Odporność antybakteryjna

Pacjentów należy pouczyć, że leki przeciwbakteryjne, w tym ZYVOX, należy stosować wyłącznie w leczeniu zakażeń bakteryjnych. Nie leczą infekcji wirusowych (np. przeziębienia). Kiedy ZYVOX 600 mg jest przepisywany w celu leczenia infekcji bakteryjnej, pacjentom należy poinformować, że chociaż często zdarza się, że poczują się lepiej na początku leczenia, lek należy przyjmować dokładnie zgodnie z zaleceniami. Pomijanie dawek lub nieukończenie pełnego cyklu leczenia może zmniejszyć skuteczność natychmiastowego leczenia i zwiększyć prawdopodobieństwo, że bakterie rozwiną oporność i nie będą mogły być leczone preparatem ZYVOX lub innymi lekami przeciwbakteryjnymi w przyszłości.

Biegunka

Biegunka jest częstym problemem powodowanym przez leki przeciwbakteryjne, który zwykle kończy się wraz z odstawieniem leku przeciwbakteryjnego. Czasami po rozpoczęciu leczenia lekami przeciwbakteryjnymi u pacjentów mogą pojawić się wodniste i krwawe stolce (ze skurczami żołądka i gorączką lub bez), nawet po dwóch lub więcej miesiącach od przyjęcia ostatniej dawki leku przeciwbakteryjnego.

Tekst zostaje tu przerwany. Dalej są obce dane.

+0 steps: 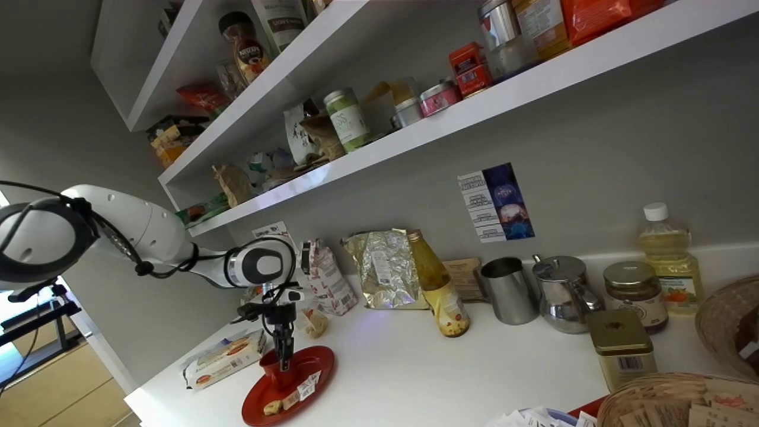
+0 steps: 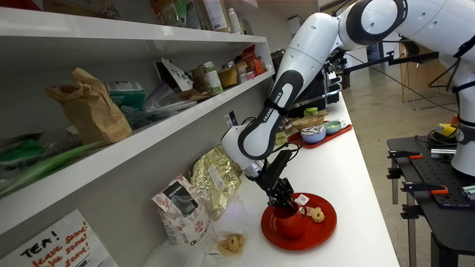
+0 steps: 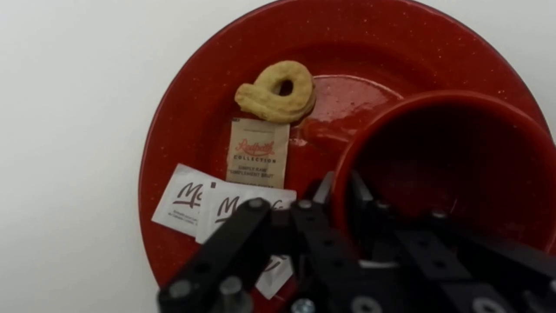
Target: Put the red cup on the red plate
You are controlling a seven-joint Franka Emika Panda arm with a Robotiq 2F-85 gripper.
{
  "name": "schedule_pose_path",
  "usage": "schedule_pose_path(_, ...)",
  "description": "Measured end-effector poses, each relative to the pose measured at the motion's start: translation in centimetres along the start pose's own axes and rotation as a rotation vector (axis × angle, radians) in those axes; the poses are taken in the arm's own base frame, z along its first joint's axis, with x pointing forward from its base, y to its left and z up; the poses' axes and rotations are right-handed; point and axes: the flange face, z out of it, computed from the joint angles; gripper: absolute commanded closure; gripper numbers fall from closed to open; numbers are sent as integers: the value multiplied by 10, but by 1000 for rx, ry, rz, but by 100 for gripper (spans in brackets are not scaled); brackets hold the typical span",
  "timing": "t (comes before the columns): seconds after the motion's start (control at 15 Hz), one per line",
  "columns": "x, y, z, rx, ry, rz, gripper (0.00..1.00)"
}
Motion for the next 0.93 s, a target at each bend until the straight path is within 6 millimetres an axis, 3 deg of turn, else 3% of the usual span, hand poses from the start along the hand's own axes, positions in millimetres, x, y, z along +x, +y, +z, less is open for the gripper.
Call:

W takim przypadku pacjenci powinni jak najszybciej skontaktować się z lekarzem [patrz OSTRZEŻENIA I ŚRODKI ].

Bezpłodność

Poinformuj pacjentów płci męskiej, że ZYVOX może odwracalnie zaburzać płodność [patrz Używaj w określonych populacjach ].

Etykieta tego produktu mogła zostać zaktualizowana. Najnowsze informacje na temat przepisywania leków można znaleźć na stronie www.pfizer.com.